» **PROBLEM DESCRIPTION**
With nothing left out, give the data back exactly.

» **AVAILABLE DATA**
+-------+
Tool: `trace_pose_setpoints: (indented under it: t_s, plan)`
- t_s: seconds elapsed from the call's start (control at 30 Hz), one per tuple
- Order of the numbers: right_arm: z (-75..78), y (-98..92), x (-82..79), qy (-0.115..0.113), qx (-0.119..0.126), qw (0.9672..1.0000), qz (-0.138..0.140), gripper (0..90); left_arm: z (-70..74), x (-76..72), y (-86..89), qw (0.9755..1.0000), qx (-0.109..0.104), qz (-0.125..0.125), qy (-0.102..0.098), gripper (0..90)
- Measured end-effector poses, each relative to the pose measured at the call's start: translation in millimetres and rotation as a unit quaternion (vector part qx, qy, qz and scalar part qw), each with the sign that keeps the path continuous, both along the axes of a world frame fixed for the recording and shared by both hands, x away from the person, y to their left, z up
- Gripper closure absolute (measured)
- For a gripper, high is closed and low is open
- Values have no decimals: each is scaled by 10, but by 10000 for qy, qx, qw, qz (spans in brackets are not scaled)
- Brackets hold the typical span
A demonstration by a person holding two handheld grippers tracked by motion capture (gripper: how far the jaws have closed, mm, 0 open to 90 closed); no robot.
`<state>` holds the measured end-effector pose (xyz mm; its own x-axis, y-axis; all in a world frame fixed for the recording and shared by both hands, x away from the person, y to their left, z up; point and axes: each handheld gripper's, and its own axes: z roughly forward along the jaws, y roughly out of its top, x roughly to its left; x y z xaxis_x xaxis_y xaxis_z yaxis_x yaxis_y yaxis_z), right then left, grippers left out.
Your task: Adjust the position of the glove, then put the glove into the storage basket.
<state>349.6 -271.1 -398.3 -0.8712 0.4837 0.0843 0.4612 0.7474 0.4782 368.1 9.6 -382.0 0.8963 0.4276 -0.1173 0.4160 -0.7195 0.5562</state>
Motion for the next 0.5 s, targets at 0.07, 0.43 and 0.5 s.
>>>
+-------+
» **RESULT OF THIS TASK**
Tool: `trace_pose_setpoints: (indented under it: t_s, plan)`
- t_s: seconds elapsed from the call's start (control at 30 Hz), one per tuple
- Order of the numbers: right_arm: z (-75..78), y (-98..92), x (-82..79), qy (-0.115..0.113), qx (-0.119..0.126), qw (0.9672..1.0000), qz (-0.138..0.140), gripper (0..90); left_arm: z (-70..74), x (-76..72), y (-86..89), qw (0.9755..1.0000), qx (-0.109..0.104), qz (-0.125..0.125), qy (-0.102..0.098), gripper (0..90)
- Measured end-effector poses, each relative to the pose measured at the call's start: translation in millimetres and rotation as a unit quaternion (vector part qx, qy, qz and scalar part qw), each with the sign that keeps the path continuous, both along the axes of a world frame fixed for the recording and shared by both hands, x away from the person, y to their left, z up
- Gripper closure absolute (measured)
- For a gripper, high is closed and low is open
- Values have no decimals: each is scaled by 10, but by 10000 for qy, qx, qw, qz (spans in brackets are not scaled)
- Brackets hold the typical span
A demonstration by a person holding two handheld grippers tracked by motion capture (gripper: how far the jaws have closed, mm, 0 open to 90 closed); no robot.
`<state>` holds the measured end-effector pose (xyz mm; its own x-axis, y-axis; all in a world frame fixed for the recording and shared by both hands, x away from the person, y to their left, z up; point and axes: each handheld gripper's, and its own axes: z roughly forward along the jaws, y roughly out of its top, x roughly to its left; x y z xaxis_x xaxis_y xaxis_z yaxis_x yaxis_y yaxis_z), right then left, grippers left out.
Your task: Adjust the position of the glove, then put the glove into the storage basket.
<state>349.6 -271.1 -398.3 -0.8712 0.4837 0.0843 0.4612 0.7474 0.4782 368.1 9.6 -382.0 0.8963 0.4276 -0.1173 0.4160 -0.7195 0.5562</state>
Motion for the next 0.5 s, targets at 0.07, 0.43 and 0.5 s.
>>>

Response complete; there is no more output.